We have several options for accessing the MongoDB database. We can use MongoDB's mongosh Shell[1], MongoDB Compass[2] (MongoDB's GUI tool), or a database management tool of your choice that supports MongoDB. For me, I'm going with TablePlus[3].

Accessing mongodb://45.79.202.95:30527 with TablePlus clicking Databases gives up a list of 4 databases: admin, capsule, config, and local.

Inside the capsule database, we find a users table with 3 users: two share the same password, and one has a rather important note.

- SSH password same as DB pass — TODO: rotate before prod

admin:********
dbamin:********
viewer:********

With the credentials we found, we can SSH into the machine and get the user.txt flag.
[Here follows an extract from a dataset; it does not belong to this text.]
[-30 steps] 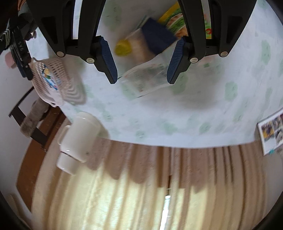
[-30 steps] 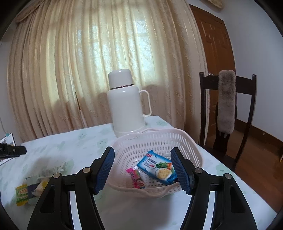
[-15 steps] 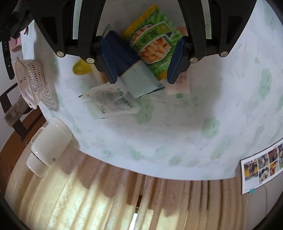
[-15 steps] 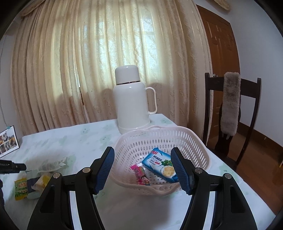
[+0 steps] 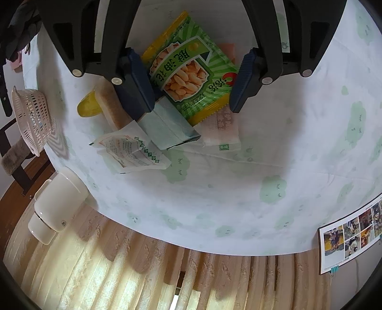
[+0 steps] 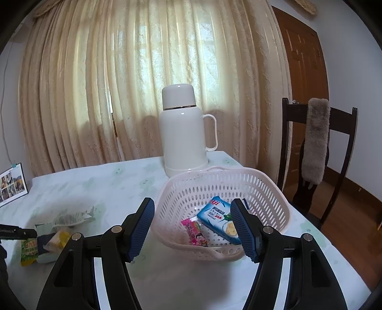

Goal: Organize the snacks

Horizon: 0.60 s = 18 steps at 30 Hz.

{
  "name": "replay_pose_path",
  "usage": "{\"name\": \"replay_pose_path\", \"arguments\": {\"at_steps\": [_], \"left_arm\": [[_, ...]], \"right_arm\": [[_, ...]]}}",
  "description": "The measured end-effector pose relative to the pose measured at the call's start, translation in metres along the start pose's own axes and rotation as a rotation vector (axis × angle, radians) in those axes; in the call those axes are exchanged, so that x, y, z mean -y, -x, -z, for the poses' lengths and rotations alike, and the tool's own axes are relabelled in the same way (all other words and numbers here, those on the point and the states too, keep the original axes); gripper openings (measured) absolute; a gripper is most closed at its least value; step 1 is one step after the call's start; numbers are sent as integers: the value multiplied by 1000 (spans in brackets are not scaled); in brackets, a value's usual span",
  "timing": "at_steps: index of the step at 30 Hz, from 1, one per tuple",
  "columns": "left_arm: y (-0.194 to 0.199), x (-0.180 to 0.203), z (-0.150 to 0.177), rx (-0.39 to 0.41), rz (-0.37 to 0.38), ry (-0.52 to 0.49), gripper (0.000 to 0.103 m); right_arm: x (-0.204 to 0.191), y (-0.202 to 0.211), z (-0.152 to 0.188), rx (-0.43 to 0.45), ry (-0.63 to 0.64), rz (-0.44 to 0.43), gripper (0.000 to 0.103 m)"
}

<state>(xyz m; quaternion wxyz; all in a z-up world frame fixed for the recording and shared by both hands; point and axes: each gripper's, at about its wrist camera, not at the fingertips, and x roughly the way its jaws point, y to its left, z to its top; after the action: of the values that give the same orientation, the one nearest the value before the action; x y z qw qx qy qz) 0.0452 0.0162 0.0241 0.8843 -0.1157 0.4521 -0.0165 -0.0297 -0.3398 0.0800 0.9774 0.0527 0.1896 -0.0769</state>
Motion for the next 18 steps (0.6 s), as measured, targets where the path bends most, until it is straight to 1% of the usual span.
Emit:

flag{****_***_****_***_**}

Root escalation via ????

Now that we have access to a user, we need to look for a way to escalate to root. We can start our search by using sudo -l.

-bash: sudo: command not found

Since no sudo command was found, we need to explore other avenues of privilege escalation.

I began my search with some basic enumeration, looking for any potential .env files, config files, and SSH keys. Cron jobs and SUID enumeration were also a bust.

Then I looked at tips and tricks and found the suggestion to use getcap -r / 2>/dev/null.

/usr/bin/python3 = cap_setuid+ep

The tips and tricks section explains cap_setuid+ep as e = effective, p = permitted. The binary can call setuid(0) to become root without being SUID.

With that information, we can use Python to spawn a new shell and set the user ID to root.

python3 -c 'import os; os.setuid(0); os.execl("/bin/bash", "bash", "-p")'

Now that we are root, it's time to go and get the /root/root.txt flag.

flag{***_*****_****_******}

Exit the machine and clean up

The challenge is now finished, and you can exit the machine. Type exit to go back to dbadmin, and type exit again to close the SSH connection. And be sure to close your connection to the MongoDB server.